## Exercise directions
An exact retyping of all lines below is the answer; pictures do not belong in it.

## Data to process
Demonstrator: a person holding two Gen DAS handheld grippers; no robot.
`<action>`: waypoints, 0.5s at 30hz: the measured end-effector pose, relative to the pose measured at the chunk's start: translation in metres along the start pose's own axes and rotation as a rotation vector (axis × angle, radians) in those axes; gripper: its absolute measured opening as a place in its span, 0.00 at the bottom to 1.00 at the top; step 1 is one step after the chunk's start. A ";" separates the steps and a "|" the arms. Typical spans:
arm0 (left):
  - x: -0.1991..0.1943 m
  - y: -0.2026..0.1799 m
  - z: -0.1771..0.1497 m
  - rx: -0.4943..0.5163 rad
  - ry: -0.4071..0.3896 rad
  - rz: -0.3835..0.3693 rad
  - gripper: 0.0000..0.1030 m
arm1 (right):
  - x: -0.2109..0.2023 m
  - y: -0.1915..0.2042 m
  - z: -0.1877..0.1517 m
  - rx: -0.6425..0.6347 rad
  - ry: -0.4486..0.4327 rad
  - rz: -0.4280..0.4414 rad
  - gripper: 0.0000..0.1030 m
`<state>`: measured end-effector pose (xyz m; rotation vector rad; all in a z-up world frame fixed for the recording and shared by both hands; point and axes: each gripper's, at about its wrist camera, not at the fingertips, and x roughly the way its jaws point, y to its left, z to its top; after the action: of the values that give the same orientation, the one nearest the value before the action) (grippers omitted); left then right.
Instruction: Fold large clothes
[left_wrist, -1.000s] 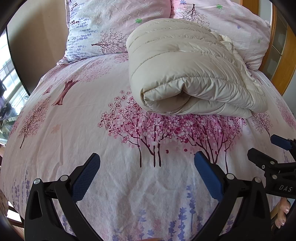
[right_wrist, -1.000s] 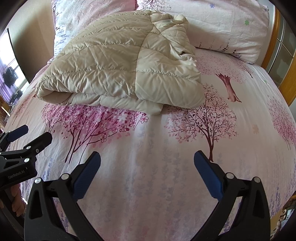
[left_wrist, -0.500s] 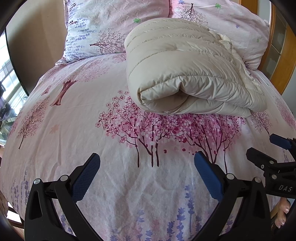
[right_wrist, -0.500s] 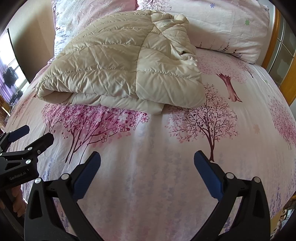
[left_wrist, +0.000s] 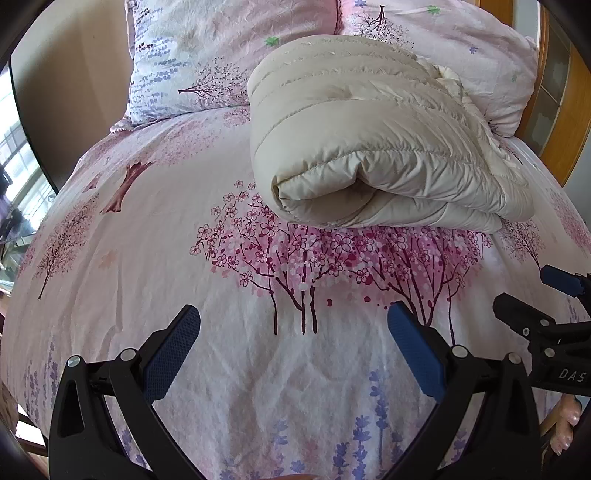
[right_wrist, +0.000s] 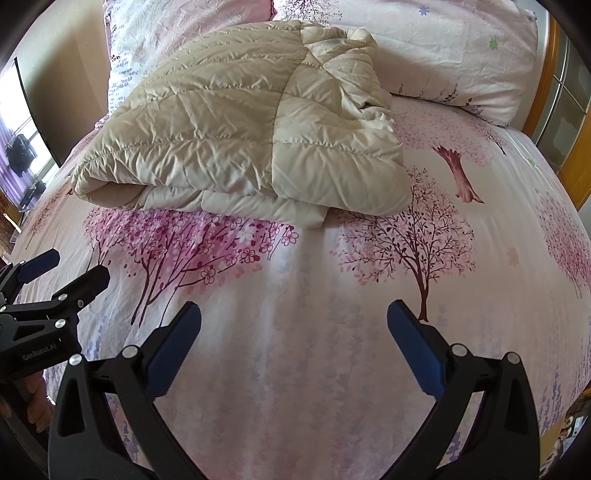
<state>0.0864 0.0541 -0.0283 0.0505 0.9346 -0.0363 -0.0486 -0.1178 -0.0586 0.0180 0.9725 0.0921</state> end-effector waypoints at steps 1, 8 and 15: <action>0.000 0.000 0.000 -0.001 0.001 0.002 0.99 | 0.000 0.000 0.000 0.001 0.000 0.000 0.98; 0.001 0.003 0.000 -0.004 0.002 0.004 0.99 | -0.001 0.001 0.000 0.001 0.001 0.000 0.98; 0.001 0.002 0.000 -0.003 0.003 0.004 0.99 | 0.000 0.001 -0.001 0.002 -0.002 -0.001 0.98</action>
<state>0.0870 0.0563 -0.0286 0.0496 0.9377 -0.0315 -0.0494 -0.1165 -0.0586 0.0195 0.9709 0.0897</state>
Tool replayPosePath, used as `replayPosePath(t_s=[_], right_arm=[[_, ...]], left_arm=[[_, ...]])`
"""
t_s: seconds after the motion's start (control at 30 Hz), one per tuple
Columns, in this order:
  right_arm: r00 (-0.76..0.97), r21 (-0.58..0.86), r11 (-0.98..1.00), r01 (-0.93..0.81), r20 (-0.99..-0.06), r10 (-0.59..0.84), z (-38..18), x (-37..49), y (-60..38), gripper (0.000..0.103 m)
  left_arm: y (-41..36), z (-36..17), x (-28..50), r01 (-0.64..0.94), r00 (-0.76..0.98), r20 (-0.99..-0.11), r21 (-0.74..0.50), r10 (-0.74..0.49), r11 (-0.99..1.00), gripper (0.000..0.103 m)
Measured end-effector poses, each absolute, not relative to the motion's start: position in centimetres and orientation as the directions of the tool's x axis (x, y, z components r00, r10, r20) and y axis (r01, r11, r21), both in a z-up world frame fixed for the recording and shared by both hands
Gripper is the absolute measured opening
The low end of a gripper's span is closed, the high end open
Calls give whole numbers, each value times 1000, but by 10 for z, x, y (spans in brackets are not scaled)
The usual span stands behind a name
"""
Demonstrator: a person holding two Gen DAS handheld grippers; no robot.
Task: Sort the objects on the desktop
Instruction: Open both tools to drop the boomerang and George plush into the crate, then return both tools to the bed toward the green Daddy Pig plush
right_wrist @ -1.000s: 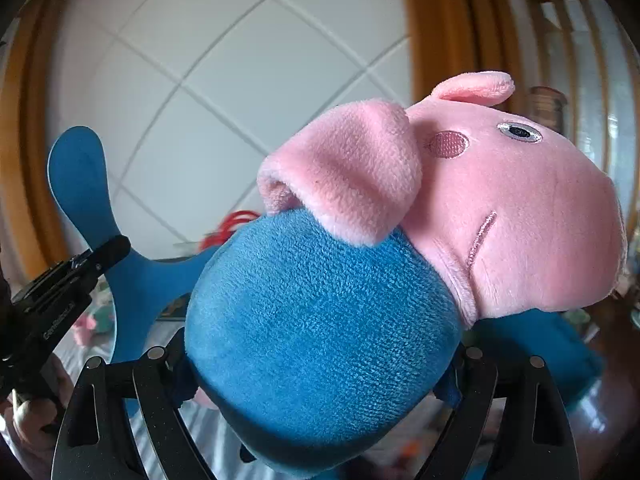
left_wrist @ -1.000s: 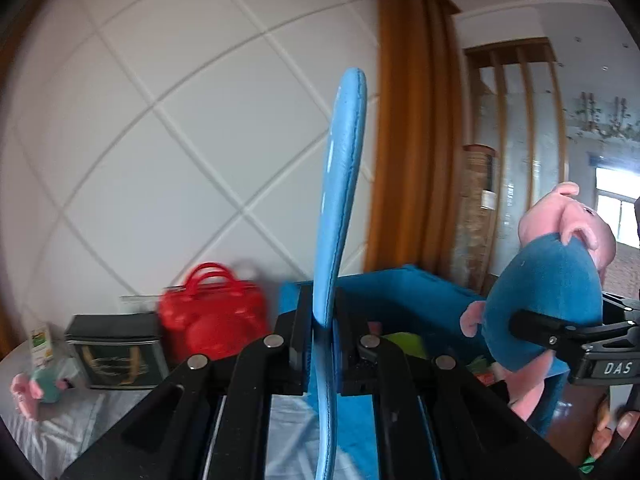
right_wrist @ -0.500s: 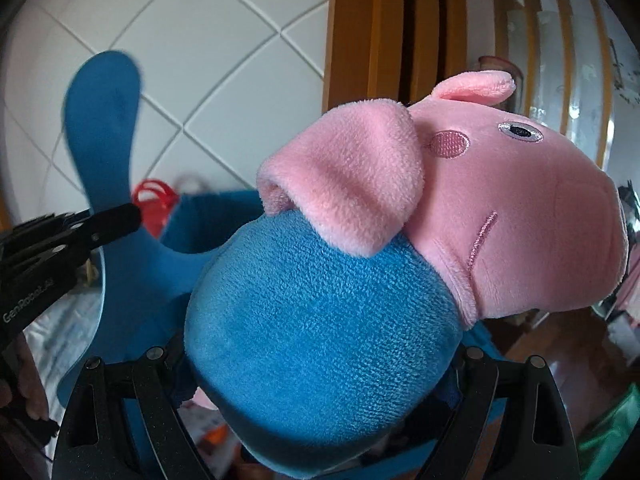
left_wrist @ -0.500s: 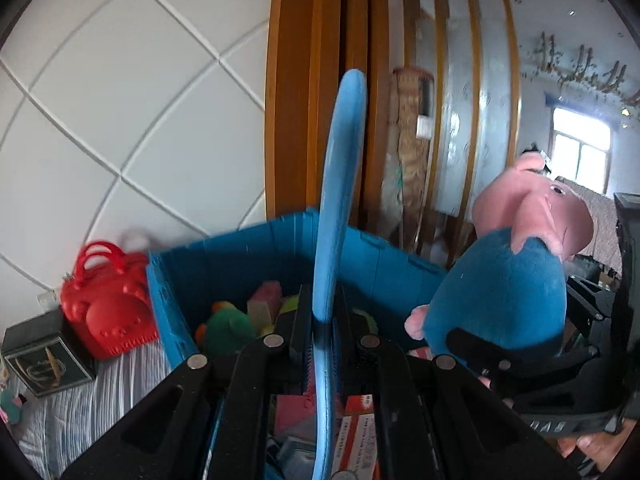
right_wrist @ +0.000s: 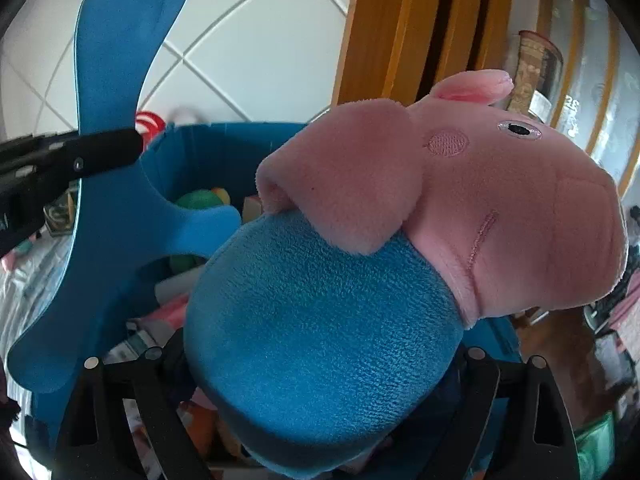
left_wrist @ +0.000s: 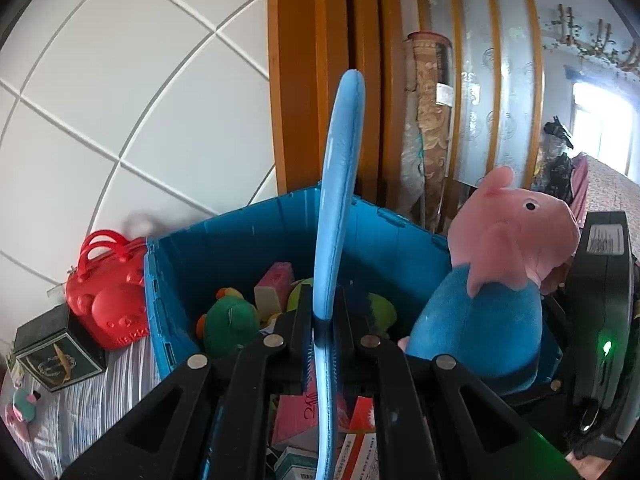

## Your solution
Demonstrator: a person holding two Gen DAS handheld grippers; no robot.
`<action>`: waypoints, 0.5s at 30hz: the measured end-effector pose, relative to the pose measured at the chunk's start: translation in metres along the start pose's own axes and rotation as a rotation vector (axis × angle, radians) in those axes; gripper: its absolute measured opening as a place in its span, 0.00 at the bottom to 1.00 at the top; step 1 is one step after the chunk's start. A ";" separates the steps and a "|" the arms. Typical spans:
arm0 (left):
  - x: -0.1991..0.1943 m
  - y: -0.2026..0.1799 m
  - z: -0.1771..0.1497 m
  - rx: -0.4943..0.5163 rad
  - ry: -0.4071..0.3896 rad
  - rz: -0.3835..0.3693 rad
  - gripper: 0.0000..0.1030 m
arm1 (right):
  - x: -0.2109..0.2023 m
  - y: -0.1915..0.2042 m
  - z: -0.1877..0.1517 m
  - rx: -0.6425..0.6347 rad
  - ry: -0.4486..0.4327 rad
  - rz: -0.4280..0.4414 rad
  - gripper: 0.0000..0.1030 m
`<state>`: measured end-effector pose (xyz m; rotation vector rad; all in a z-up world frame fixed for the recording and shared by both hands; point and axes: each gripper's, at about its wrist camera, not at the fingertips, and x roughly the way its jaws point, y to its left, z to its top; after the action: of the values that give the same orientation, the one nearest the value before the action) (grippers omitted); left then right.
Instruction: Fold large clothes
[left_wrist, -1.000s] 
[right_wrist, -1.000s] 
[left_wrist, -0.500s] 
[right_wrist, -0.500s] 
[left_wrist, +0.000s] 
[right_wrist, +0.000s] 
<state>0.0864 0.0541 -0.0283 0.0505 0.9346 -0.0363 -0.0486 -0.1178 -0.0586 0.0180 0.9725 0.0921</state> end-effector waypoints at steps 1, 8 and 15: <action>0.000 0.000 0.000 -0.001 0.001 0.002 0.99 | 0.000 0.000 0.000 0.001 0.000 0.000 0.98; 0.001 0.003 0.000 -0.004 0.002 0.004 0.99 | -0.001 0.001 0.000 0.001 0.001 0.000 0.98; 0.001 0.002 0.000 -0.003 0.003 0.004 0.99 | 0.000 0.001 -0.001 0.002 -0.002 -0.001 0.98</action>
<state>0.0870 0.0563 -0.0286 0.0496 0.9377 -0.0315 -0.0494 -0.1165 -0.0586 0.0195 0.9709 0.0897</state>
Tool replayPosePath, used as `replayPosePath(t_s=[_], right_arm=[[_, ...]], left_arm=[[_, ...]])`
"""
t_s: seconds after the motion's start (control at 30 Hz), one per tuple
Columns, in this order:
  right_arm: r00 (-0.76..0.97), r21 (-0.58..0.86), r11 (-0.98..1.00), r01 (-0.93..0.81), r20 (-0.99..-0.06), r10 (-0.59..0.84), z (-38..18), x (-37..49), y (-60..38), gripper (0.000..0.103 m)
  left_arm: y (-41..36), z (-36..17), x (-28..50), r01 (-0.64..0.94), r00 (-0.76..0.98), r20 (-0.99..-0.11), r21 (-0.74..0.50), r10 (-0.74..0.49), r11 (-0.99..1.00), gripper (0.000..0.103 m)
Measured end-effector poses, each absolute, not relative to the motion's start: position in centimetres and orientation as the directions of the tool's x axis (x, y, z components r00, r10, r20) and y axis (r01, r11, r21), both in a z-up world frame fixed for the recording and shared by both hands
Gripper is the absolute measured opening
The low end of a gripper's span is closed, the high end open
Calls give whole numbers, each value times 1000, but by 10 for z, x, y (spans in brackets are not scaled)
The usual span stands behind a name
"""
Demonstrator: a person holding two Gen DAS handheld grippers; no robot.
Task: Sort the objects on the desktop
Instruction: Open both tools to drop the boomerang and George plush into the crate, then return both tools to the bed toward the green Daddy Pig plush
right_wrist @ -1.000s: 
left_wrist @ -1.000s: 
right_wrist @ -0.500s: 
left_wrist @ -0.500s: 
right_wrist @ +0.000s: 
left_wrist @ +0.000s: 

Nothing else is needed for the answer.